In attesa dell'avvio della procedura d'infrazione contro l'Italia, la bocciatura della manovra da parte della Commissione Ue segna il punto di maggior attrito tra Bruxelles e Roma. Ma l'Istat, nella nota sulle «Prospettive economiche 2018-2019», sembra invitare il governo a non peccare di miopia: continuando a puntare il dito solo contro gli euroburocrati, il rischio è quello di trascurare quelli che sono i potenziali nemici per la crescita del Paese. Nell'elenco, l'Istituto di statistica ci mette il rallentamento del commercio mondiale, le decisioni della Bce, il peso di un eventuale peggioramento delle condizioni di finanziamento con ricadute sugli investimenti. Ma anche un impatto minore del reddito di cittadinanza, a causa dell'eventuale maggior propensione al risparmio e dell'aumento dell'inflazione. In sostanza, la previsione dell'Istat di un'espansione del Pil 2019 dell'1,3% (dopo il +1,1% di quest'anno), e quindi già al di sotto dell'1,5% governativo, potrebbe rivelarsi ottimistica. Soprattutto se lo spread rimane surriscaldato.
Ieri il differenziale di rendimento tra i Btp e il Bund tedesco è sceso ieri a 311 punti dai 327 di martedì, a segnalare quanto i mercati avessero già metabolizzato il pollice verso dell'Europa nei confronti dell'Italia, come peraltro confermato anche dal rialzo dell'1,4% della Borsa. Il quadro di fondo, però, non cambia. Non è un caso che sullo spread sia ieri intervenuto Ennio Doris, patron del gruppo Mediolanum, profondo conoscitore dei mercati e dei meccanismi bancari. «Fino ai 300 punti di spread l'effetto non si sente moltissimo, ma se durasse nel tempo si sentirà - dice Doris - perché si traduce in un incremento dei costi per l'economia. Questo dato prima o poi si trasferisce al costo del denaro per le imprese italiane e le banche dovranno reagire. È una situazione che preoccupa, dunque, perchè ha delle conseguenze negative sull'economia». Doris ha poi aggiunto che «come presidente di Banca Mediolanum la cosa mi scivola via: noi abbiamo l'indice di solidità più alto tra gli istituti italiani. Ma non posso restare indifferente perché, se i miei colleghi hanno problemi non è una buona cosa».
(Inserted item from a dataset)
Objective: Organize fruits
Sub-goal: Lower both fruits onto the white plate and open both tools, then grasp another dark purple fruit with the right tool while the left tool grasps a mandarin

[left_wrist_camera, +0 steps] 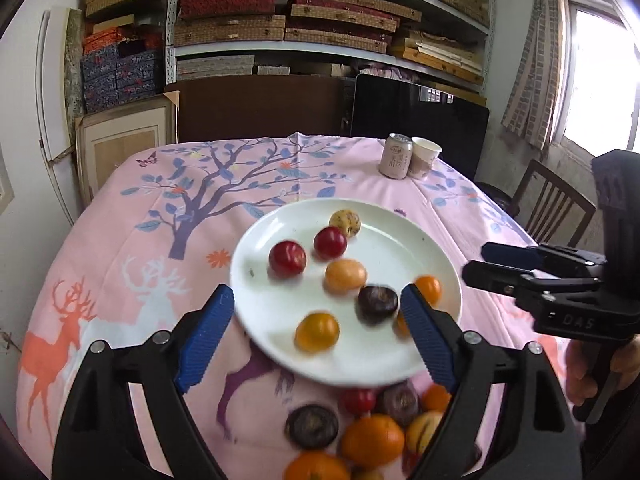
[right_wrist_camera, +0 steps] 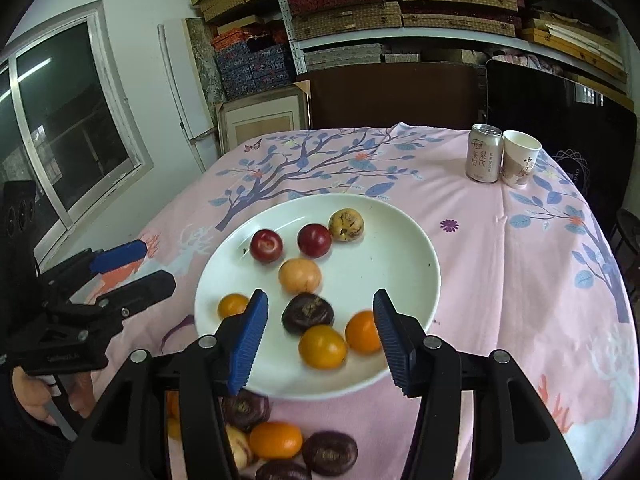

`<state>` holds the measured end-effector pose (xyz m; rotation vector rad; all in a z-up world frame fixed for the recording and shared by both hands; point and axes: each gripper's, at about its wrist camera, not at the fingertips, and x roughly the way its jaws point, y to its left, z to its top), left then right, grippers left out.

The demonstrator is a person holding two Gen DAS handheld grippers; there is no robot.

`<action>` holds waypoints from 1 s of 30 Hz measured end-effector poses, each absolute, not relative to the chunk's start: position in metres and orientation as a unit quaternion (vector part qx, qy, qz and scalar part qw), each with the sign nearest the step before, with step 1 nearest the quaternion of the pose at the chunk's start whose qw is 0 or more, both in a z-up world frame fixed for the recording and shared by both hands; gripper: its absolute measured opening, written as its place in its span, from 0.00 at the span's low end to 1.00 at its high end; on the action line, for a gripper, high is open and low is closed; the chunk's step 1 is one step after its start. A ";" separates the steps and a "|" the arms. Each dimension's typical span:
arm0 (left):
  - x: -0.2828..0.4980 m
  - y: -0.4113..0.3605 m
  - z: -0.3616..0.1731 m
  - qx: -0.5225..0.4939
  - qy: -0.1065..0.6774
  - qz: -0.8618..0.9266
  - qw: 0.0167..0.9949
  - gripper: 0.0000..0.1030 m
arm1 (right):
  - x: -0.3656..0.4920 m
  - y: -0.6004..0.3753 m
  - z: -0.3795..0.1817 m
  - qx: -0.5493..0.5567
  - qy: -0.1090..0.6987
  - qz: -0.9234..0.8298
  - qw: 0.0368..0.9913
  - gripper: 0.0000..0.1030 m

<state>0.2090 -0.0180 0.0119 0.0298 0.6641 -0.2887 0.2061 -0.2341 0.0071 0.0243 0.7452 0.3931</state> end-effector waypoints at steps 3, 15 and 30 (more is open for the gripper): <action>0.172 -0.010 0.004 0.032 0.331 -0.143 0.932 0.87 | 0.153 -0.224 -0.004 -0.023 0.375 0.218 0.901 0.54; 0.095 0.010 -0.052 0.063 0.378 -0.129 0.915 0.87 | 0.089 -0.192 -0.067 -0.049 0.434 0.207 0.875 0.54; 0.125 0.001 -0.067 0.089 0.395 -0.079 0.911 0.80 | 0.097 -0.189 -0.082 -0.032 0.422 0.207 0.882 0.41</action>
D'altra parte, tornando all'Istat, in un momento di crisi finanziaria, l'aumento dello spread può riverberarsi sulle condizioni di credito traducendosi in un aumento dell'1% del tassi. Un incremento che non sarebbe indolore: secondo i calcoli dell'Istat, sottrarrebbe infatti 0,7 punti percentuali alle attuali stime di crescita economica, con un impatto immediato e diretto sugli investimenti, frenando le intenzioni delle imprese e riducendo la relativa spesa.
La Nota conferma che misure di sostegno ai redditi pari a mezzo punto di Pil possono spingere il Pil di 0,2-0,3 punti: a questo però si assocerebbe anche più inflazione, che annullerebbe gli effetti reali della misura. Inoltre questo scenario si basa sull'ipotesi di una politica monetaria accomodante in grado di neutralizzare possibili tensioni sul credito. Con la fine del quantitative easing, difficile che vada così.